Elizabeth's Pizza is not coming to the city's renovated Union Station building after all, after the council member for East Ward voiced her opposition to the lease the city was poised to enter into with the restaurant.

Acceptance of the lease was on the agenda for Tuesday night's meeting of the Winston-Salem City Council, but instead the council was notified that Elizabeth's Pizza had decided to bow out of the deal.

Annette Scippio, the council member representing the East Ward district that contains Union Station, said Wednesday that she had told other members of the council that she opposed the proposed lease.

"I thought the rental rate was too low," Scippio said, adding that she also didn't like it that the city would be buying furniture, dishes and cutlery for the restaurant.

Lou Baldwin, of Baldwin Properties, represented Elizabeth's Pizza in the negotiations. He said his client, owner Frank Paponte, "made a business decision to pursue other opportunities" after considering that opposition to the proposed lease would lead to further delays.

"My client was interested in the space, but nearly three years have gone by since we started this process," Baldwin said, adding that Paponte didn't want to comment and had authorized him to speak for the business.

Elizabeth Pizza serves pizza and other Italian food.

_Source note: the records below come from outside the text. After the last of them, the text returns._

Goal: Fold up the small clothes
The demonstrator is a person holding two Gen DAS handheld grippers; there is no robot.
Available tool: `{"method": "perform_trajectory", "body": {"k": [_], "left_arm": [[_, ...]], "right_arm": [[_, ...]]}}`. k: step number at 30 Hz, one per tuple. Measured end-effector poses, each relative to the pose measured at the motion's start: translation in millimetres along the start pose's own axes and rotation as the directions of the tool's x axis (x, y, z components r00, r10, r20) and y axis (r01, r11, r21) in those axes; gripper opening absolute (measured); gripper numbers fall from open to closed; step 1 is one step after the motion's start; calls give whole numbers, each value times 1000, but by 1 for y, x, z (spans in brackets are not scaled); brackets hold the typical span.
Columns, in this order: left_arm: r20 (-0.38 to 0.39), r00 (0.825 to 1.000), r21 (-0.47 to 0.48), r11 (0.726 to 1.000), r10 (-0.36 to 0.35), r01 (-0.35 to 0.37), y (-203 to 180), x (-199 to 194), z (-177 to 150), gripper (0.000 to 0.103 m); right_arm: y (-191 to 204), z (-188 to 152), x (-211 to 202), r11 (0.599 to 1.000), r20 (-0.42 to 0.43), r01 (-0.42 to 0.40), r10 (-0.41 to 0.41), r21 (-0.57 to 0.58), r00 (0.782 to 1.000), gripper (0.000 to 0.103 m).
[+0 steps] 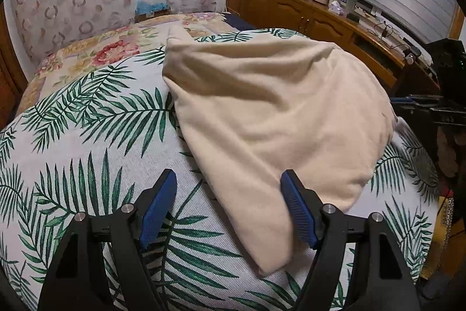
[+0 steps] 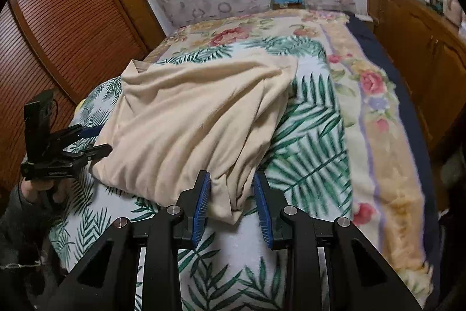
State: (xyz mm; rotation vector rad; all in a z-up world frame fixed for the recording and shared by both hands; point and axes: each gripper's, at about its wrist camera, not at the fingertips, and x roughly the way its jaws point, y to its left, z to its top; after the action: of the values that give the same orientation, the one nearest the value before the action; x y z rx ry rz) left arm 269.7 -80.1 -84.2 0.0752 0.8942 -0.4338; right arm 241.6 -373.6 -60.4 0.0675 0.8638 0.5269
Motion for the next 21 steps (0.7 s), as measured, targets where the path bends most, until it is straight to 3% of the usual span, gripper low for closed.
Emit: {"method": "perform_trajectory", "body": {"k": [5, 6, 8, 16, 18, 20, 21], "left_arm": [[9, 1000, 9, 1000, 14, -14, -1, 0, -2, 75], [9, 1000, 7, 1000, 14, -14, -1, 1, -2, 75], [8, 1000, 8, 1000, 14, -14, 0, 1, -2, 75], [8, 1000, 11, 1000, 16, -16, 0, 1, -3, 75], [7, 1000, 11, 1000, 14, -14, 1, 1, -3, 75], [-4, 1000, 8, 1000, 8, -8, 2, 2, -2, 75], [-11, 1000, 2, 1000, 3, -3, 4, 2, 1, 75]], "right_arm": [[-4, -4, -5, 999, -18, -46, 47, 19, 999, 31], [-3, -4, -2, 999, -17, -49, 50, 21, 999, 18], [-4, -3, -5, 995, -17, -94, 95, 14, 995, 10], [-19, -10, -37, 999, 26, 42, -42, -3, 999, 0], [-24, -10, -36, 996, 20, 90, -90, 7, 996, 0], [-25, -7, -36, 997, 42, 74, -75, 34, 996, 0], [-23, -4, -36, 997, 52, 68, -69, 32, 996, 6]]}}
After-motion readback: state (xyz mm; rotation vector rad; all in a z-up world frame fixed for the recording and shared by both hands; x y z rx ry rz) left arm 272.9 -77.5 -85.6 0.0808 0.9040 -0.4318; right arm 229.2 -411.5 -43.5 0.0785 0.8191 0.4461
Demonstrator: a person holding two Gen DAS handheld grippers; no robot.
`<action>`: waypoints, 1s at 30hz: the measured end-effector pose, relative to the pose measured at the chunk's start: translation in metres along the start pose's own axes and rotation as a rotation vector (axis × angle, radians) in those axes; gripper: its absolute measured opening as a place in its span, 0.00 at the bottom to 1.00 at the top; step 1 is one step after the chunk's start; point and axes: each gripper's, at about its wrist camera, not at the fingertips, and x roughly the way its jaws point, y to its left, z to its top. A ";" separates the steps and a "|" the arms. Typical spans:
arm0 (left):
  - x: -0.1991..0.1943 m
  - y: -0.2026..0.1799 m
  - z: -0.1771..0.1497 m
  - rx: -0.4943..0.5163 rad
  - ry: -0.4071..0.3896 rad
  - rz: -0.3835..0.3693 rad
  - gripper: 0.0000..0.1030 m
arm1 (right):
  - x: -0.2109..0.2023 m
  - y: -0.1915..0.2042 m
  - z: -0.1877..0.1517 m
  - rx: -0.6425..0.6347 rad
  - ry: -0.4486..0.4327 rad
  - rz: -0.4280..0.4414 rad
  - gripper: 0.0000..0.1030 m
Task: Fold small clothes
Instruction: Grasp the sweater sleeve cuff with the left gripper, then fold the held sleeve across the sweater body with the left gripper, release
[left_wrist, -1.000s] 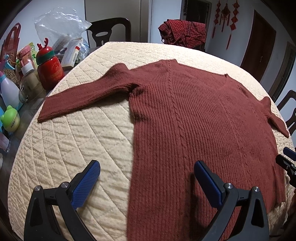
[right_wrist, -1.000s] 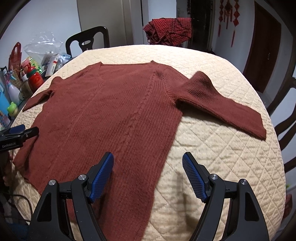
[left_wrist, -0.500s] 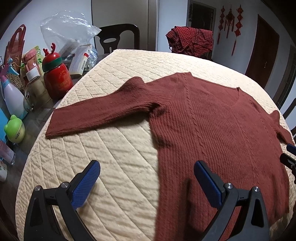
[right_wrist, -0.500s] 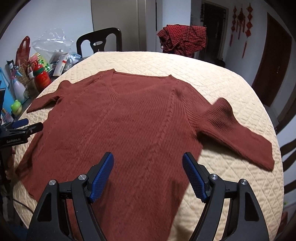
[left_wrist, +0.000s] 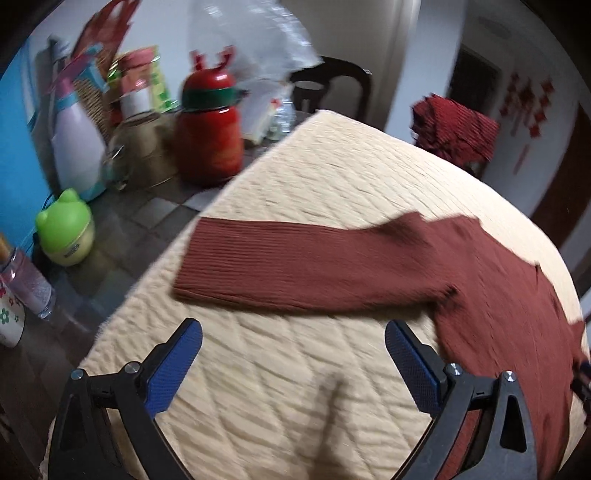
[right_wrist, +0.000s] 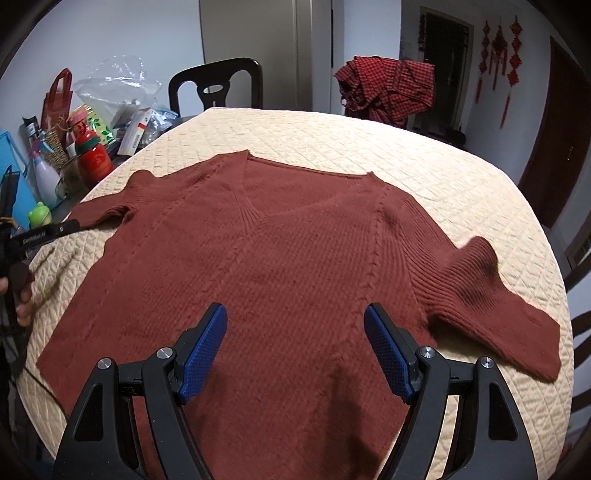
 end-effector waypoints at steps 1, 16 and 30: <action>0.003 0.005 0.001 -0.021 0.009 0.002 0.93 | 0.001 0.001 0.001 0.001 0.000 0.005 0.74; 0.029 0.022 0.020 -0.078 -0.009 0.094 0.54 | 0.005 -0.002 0.003 0.029 0.005 0.022 0.74; -0.014 -0.047 0.059 0.071 -0.143 -0.140 0.12 | 0.004 -0.017 0.000 0.089 -0.005 0.040 0.74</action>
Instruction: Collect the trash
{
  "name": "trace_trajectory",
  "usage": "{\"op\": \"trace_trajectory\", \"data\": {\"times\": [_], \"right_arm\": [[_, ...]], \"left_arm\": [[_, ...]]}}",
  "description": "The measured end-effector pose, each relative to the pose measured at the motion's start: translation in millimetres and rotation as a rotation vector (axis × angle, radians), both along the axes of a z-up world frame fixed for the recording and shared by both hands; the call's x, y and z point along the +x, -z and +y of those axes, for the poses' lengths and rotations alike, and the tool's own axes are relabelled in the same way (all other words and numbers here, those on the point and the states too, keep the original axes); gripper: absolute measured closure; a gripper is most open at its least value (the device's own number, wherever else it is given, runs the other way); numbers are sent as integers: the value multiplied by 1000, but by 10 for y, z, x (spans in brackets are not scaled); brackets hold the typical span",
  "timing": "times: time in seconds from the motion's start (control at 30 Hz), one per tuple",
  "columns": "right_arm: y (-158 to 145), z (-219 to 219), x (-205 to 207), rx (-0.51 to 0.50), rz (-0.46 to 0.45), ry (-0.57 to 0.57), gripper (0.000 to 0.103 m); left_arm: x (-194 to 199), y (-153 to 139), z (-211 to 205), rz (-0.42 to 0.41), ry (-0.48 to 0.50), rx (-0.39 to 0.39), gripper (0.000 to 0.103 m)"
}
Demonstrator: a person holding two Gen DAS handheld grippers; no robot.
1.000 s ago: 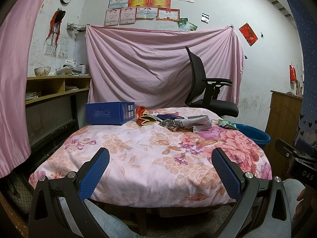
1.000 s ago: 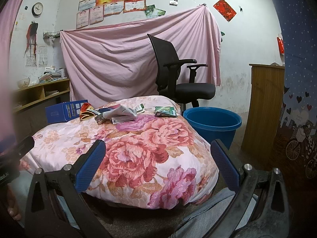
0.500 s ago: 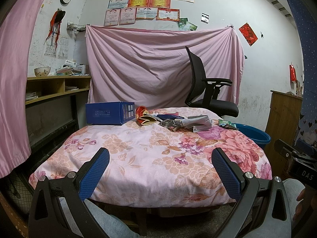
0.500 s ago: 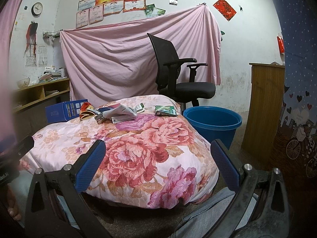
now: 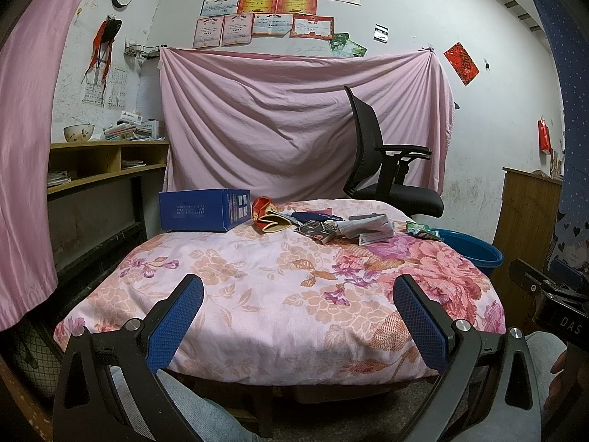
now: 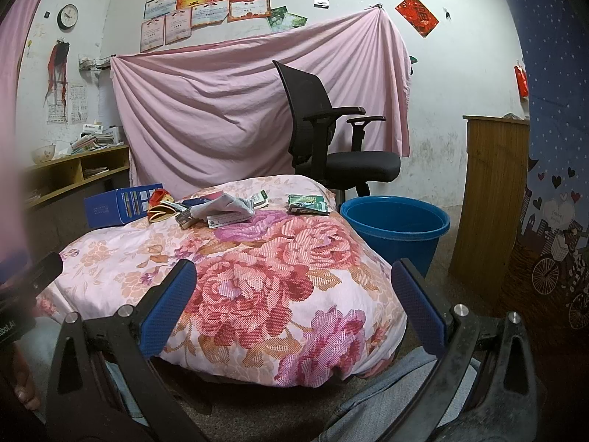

At Union Station, it would have occupied space on the top floor which, because of the building's design, is actually the main floor of the structure: The other two floors go below the main floor to the level of the train tracks below.

Under the proposed lease, Elizabeth's Pizza would have paid the city $14,160 per year during the first two years, with the rent rising to $42,480 by year four.

The city was also agreeing to spend about $350,000 to get space in the building ready for the restaurant. The total included $125,400 for basic restaurant equipment, and $120,000 for furniture, glassware and other items that the city would own. 

"We didn't need to buy the china and glassware," Scippio said. "I was also looking at the restaurants and food businesses on the east side who started up without support from the city. I can't see us having to give such large concessions."

The Elizabeth's Pizza deal was a long time coming together and emerged when Scippio's predecessor, Derwin Montgomery, represented East Ward on the council. Scippio took office last November after Montgomery resigned to take a seat in the N.C. General Assembly.

The council authorized leasing 3,000 square feet of space in Union Station on May 21, 2018 with a starting rate for the first year of $12,000. Further negotiations followed over the leasing of an additional 992 square feet.

The proposed Elizabeth's Pizza lease would have actually been a sublease: In 2015, the city approved the Simon G. Atkins Community Development Corp. to serve as the main leaseholder in charge of subleasing space to retail businesses. Tuesday's action by the council does not affect that arrangement, with the Atkins CDC still in charge of the main lease.

Under the arrangement with Atkins, the city would have remitted to Atkins 15% of the money Elizabeth's Pizza paid to the city. That would have amounted to $2,125 in the first year.

Scippio has questioned Atkins' role in another city project, the plan to improve what's being called East End in the area between U.S. 52 and Martin Luther King Jr. Drive. But Scippio said Wednesday that she has no problem with Atkins CDC's role at Union Station.

Scippio said she hopes another restaurant comes forward, but would prefer one that had a broader menu:

"I really wanted to have a full-service restaurant that had breakfast, lunch and dinner, because we don't have a place on the east side of town where you can have a breakfast meeting," Scippio said. "We need that in our neighborhood because we have a lot of people who are single or retired who love to go out to eat."

Damon Dequenne, assistant city manager, said the city will entertain any offers it gets from others who might want to open a restaurant or some other business in the restored Union Station.

"It is the largest space we have to lease on the top floor," Dequenne said. "We know that the top floor is the most historic and where most of the historic elements are. We have to preserve the history of the building. We can't add or remove walls."